Putin’s Endgame Is Not a Mystery. It’s Regime Survival.

Ukraine is a speed-chess version of the wars in Bosnia, Chechnya, and Syria, with the pieces on the board including nuclear weapons.

Vladimir Putin , Ukraine , nuclear weapons , Slavic nation , Russia
Left: A Bosnian child leaves his father , Right: A man says goodbye to his son and his wife on a train to Lviv at the Kyiv station, Ukraine

He is the president of a Slavic nation who takes advice from no one and gambles on a war that does not go as planned. Fierce resistance prevents his forces from seizing the capital he covets. Western sanctions send his economy into a tailspin, the middle class flees, and state media offers ridiculous propaganda (“Our enemy is bombing themselves”).

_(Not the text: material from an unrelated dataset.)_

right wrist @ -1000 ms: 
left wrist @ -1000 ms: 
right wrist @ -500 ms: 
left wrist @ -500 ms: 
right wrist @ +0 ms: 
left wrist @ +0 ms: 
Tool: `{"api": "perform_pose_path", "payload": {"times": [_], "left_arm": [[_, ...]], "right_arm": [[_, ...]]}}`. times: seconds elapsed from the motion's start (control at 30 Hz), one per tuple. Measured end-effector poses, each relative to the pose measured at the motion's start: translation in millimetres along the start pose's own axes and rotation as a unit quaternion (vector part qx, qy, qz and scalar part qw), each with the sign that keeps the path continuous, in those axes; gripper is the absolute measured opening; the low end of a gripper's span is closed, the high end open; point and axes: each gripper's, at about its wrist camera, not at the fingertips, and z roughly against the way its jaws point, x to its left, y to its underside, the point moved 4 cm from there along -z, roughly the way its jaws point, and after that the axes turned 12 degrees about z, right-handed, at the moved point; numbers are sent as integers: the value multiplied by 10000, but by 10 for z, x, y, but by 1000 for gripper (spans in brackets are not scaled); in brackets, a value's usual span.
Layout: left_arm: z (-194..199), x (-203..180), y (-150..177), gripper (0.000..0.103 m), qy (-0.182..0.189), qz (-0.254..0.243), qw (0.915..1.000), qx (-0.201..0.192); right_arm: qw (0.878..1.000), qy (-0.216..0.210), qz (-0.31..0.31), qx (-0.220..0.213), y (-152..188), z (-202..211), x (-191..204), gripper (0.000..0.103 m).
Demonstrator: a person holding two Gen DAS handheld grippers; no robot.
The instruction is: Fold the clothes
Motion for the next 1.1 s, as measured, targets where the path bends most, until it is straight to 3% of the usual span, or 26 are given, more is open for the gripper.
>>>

This sounds like Vladimir Putin in 2022, but it’s Slobodan Milošević in 1992, when military forces under the Serbian leader’s control went on a genocidal rampage in Bosnia. The war dragged on for years and involved sieges of Sarajevo and other cities, including Srebrenica. Milošević claimed Bosnia was an artificial country that didn’t deserve to exist — the kind of lie that Putin has deployed against Ukraine. Serbs shelled apartment buildings and attacked civilians as they tried to flee — just as the Russian army is now doing in Ukraine. You can look at a picture of Sarajevo in 1992 and a picture of Kyiv in 2022 and not know which is which.